Pengumuman ini disampaikan langsung oleh Menteri Pendidikan Dasar dan Menengah (Mendikdasmen), Abdul Mu’ti, pada puncak peringatan Hari Pendidikan Nasional (Hardiknas) 2025 di SDN Cimahpar 5, Bogor, Jawa Barat, Jumat (2/5/2025). Presiden Prabowo Subianto turut hadir dalam acara tersebut.
Program bantuan ini merupakan salah satu program unggulan yang diluncurkan dalam peringatan Hardiknas 2025.
Bantuan Keuangan untuk Guru Honorer: Rp 3,6 Juta per Tahun
Bantuan sebesar Rp 300.000 per bulan akan disalurkan langsung ke rekening masing-masing guru honorer terpilih.
Penyaluran dana bantuan akan dimulai pada tahun ajaran baru 2025/2026, tepatnya bulan Juli 2025.
Dengan demikian, setiap guru honorer penerima bantuan akan mendapatkan Rp 1,8 juta per semester atau Rp 3,6 juta per tahun.
Mendikdasmen berharap bantuan ini dapat meningkatkan kesejahteraan guru honorer dan membantu memenuhi kebutuhan hidup sehari-hari.
Kriteria Penerima Bantuan
Tidak semua guru honorer berhak menerima bantuan ini. Terdapat kriteria khusus yang telah ditetapkan oleh Kemendikdasmen.
Berikut kriteria penerima bantuan guru honorer, mengutip arsip detikEdu:
- Guru honorer yang belum tersertifikasi.
- Pendapatan masuk dalam desil 1 sampai desil 10.
- Tidak menerima tunjangan sosial apapun dari Kementerian Sosial (Kemensos).
Kriteria ini bertujuan untuk memastikan bantuan tepat sasaran dan menjangkau guru honorer yang paling membutuhkan.
Kemendikdasmen akan melakukan verifikasi data untuk memastikan kepatuhan terhadap kriteria yang telah ditetapkan.

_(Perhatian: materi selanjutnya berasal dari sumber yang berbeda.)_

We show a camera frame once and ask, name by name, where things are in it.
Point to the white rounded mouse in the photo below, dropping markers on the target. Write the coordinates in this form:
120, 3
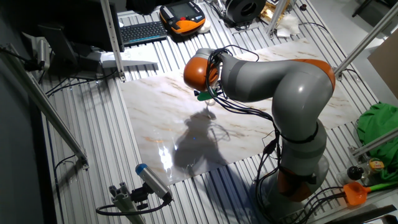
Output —
205, 28

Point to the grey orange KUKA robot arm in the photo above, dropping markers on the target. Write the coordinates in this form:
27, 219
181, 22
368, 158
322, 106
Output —
292, 90

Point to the short aluminium post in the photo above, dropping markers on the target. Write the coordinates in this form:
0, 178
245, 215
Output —
276, 15

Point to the white crumpled tissue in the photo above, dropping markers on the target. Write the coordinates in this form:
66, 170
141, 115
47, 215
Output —
288, 25

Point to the white marble pattern mat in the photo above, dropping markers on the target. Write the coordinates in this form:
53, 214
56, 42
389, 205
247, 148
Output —
155, 124

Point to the grey camera mount profile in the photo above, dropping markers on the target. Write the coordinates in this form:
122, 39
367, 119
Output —
124, 202

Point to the black computer keyboard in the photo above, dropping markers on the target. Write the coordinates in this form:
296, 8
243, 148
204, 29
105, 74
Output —
143, 32

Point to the silver camera with blue cap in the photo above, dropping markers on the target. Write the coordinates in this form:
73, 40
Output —
152, 180

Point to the white paper sheet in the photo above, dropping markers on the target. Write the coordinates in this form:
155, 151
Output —
133, 57

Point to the aluminium profile beside monitor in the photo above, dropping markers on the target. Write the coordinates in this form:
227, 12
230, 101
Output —
112, 37

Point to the black round spool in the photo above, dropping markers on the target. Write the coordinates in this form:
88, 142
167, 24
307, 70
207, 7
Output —
245, 9

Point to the silver cylinder device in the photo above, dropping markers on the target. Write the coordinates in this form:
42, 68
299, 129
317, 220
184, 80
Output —
43, 53

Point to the black capped clear bottle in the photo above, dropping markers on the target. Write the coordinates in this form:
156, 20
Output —
354, 172

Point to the orange plastic funnel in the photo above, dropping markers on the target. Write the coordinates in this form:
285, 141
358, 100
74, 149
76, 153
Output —
356, 193

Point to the black computer monitor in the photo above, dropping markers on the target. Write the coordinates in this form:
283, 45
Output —
77, 21

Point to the small dark round knob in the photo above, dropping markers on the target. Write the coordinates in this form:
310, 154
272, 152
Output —
303, 6

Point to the aluminium frame bar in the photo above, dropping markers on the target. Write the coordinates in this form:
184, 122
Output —
376, 141
370, 35

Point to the long diagonal aluminium bar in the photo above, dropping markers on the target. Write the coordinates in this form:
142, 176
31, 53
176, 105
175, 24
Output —
46, 105

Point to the green cloth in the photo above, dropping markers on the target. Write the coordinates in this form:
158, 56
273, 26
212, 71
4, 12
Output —
379, 124

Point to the brown cardboard sheet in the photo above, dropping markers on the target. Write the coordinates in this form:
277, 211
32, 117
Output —
385, 68

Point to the orange black teach pendant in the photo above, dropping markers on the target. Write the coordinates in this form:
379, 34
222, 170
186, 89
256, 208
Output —
186, 18

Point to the yellow lidded small jar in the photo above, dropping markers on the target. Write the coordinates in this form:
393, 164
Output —
376, 165

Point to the gold foil wrapper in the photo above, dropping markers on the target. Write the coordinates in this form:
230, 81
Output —
266, 13

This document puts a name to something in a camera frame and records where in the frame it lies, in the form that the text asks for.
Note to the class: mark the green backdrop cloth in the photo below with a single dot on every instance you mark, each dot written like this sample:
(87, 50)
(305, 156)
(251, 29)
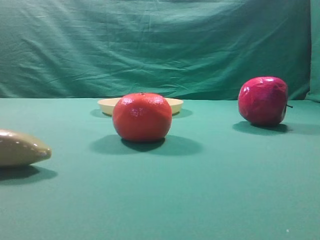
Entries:
(188, 49)

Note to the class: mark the yellow plate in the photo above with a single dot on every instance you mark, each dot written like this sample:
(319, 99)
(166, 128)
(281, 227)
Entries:
(107, 105)

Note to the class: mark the green table cloth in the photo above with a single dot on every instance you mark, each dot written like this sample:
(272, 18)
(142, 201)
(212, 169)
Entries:
(214, 177)

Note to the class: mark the orange tangerine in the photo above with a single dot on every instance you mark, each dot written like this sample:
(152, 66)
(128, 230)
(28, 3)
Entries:
(142, 117)

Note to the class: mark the red apple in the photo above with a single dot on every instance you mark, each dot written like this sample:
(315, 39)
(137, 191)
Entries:
(263, 100)

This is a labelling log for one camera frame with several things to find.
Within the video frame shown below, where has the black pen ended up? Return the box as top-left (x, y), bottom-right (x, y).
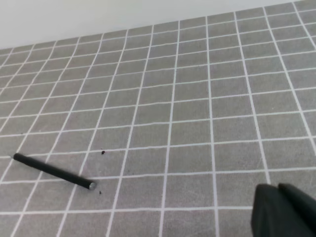
top-left (13, 153), bottom-right (96, 190)

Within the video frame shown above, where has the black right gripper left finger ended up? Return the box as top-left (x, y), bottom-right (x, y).
top-left (251, 184), bottom-right (296, 237)

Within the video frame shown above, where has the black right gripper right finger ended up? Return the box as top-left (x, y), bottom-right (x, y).
top-left (278, 183), bottom-right (316, 235)

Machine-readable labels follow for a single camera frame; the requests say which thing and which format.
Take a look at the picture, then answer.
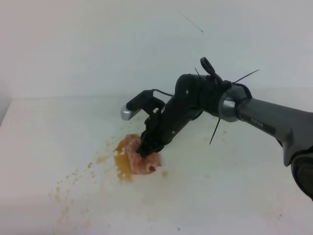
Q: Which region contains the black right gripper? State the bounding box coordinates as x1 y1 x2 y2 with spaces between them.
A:
136 94 203 158

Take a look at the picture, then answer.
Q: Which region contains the pink stained rag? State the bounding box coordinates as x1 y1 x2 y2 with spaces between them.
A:
123 134 161 175

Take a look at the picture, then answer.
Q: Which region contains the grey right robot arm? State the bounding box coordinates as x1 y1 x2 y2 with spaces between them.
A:
138 74 313 197

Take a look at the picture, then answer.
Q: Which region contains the brown coffee stain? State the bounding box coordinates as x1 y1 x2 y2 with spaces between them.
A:
47 122 169 221

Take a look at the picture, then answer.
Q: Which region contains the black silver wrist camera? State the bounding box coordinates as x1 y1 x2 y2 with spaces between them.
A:
120 89 165 120

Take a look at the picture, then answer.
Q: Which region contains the black cable with ties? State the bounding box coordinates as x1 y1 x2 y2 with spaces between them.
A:
151 57 260 145

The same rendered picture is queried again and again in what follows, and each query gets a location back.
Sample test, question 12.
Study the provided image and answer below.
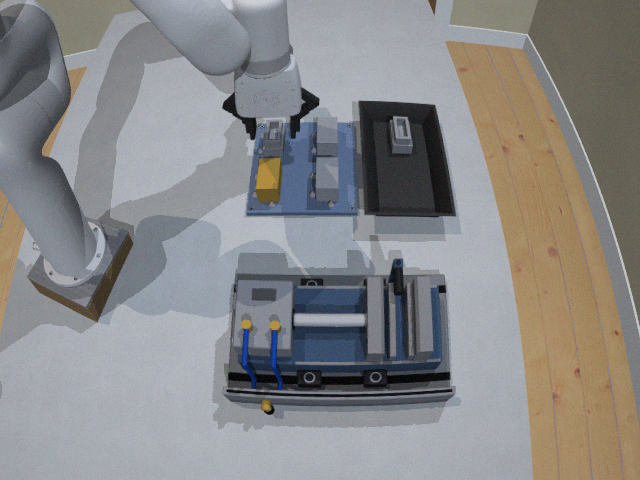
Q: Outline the grey metal bar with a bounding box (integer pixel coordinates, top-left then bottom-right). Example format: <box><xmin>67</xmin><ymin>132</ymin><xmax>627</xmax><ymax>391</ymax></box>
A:
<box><xmin>405</xmin><ymin>282</ymin><xmax>415</xmax><ymax>360</ymax></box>

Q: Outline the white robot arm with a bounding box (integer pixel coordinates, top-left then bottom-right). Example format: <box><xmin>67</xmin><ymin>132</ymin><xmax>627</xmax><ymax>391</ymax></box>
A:
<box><xmin>0</xmin><ymin>0</ymin><xmax>293</xmax><ymax>287</ymax></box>

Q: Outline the grey long flat bar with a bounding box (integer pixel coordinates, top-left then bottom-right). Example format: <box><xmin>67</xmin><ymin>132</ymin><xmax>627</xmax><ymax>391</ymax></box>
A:
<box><xmin>387</xmin><ymin>283</ymin><xmax>396</xmax><ymax>361</ymax></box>

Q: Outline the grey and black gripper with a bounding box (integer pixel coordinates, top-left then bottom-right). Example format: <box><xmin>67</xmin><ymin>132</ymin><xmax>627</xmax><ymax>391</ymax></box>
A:
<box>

Dampak dan Harapan Program Bantuan
Program bantuan ini diharapkan mampu meringankan beban ekonomi guru honorer.
Dengan adanya bantuan ini, diharapkan guru honorer dapat lebih fokus pada tugas mengajar dan meningkatkan kualitas pendidikan.
Pemerintah berkomitmen untuk terus meningkatkan kesejahteraan guru, termasuk guru honorer.
Program ini juga diharapkan dapat meningkatkan motivasi dan semangat guru honorer dalam menjalankan tugasnya.
Ke depannya, pemerintah akan terus melakukan evaluasi dan perbaikan program agar lebih efektif dan efisien.
Semoga program ini dapat memberikan dampak positif bagi dunia pendidikan di Indonesia.
Selain bantuan keuangan, pemerintah juga tengah berupaya untuk meningkatkan kesejahteraan guru honorer melalui jalur lain, seperti peningkatan kualitas pelatihan dan kesempatan untuk mengikuti program sertifikasi.
Dengan berbagai upaya ini, diharapkan kualitas pendidikan di Indonesia akan semakin meningkat.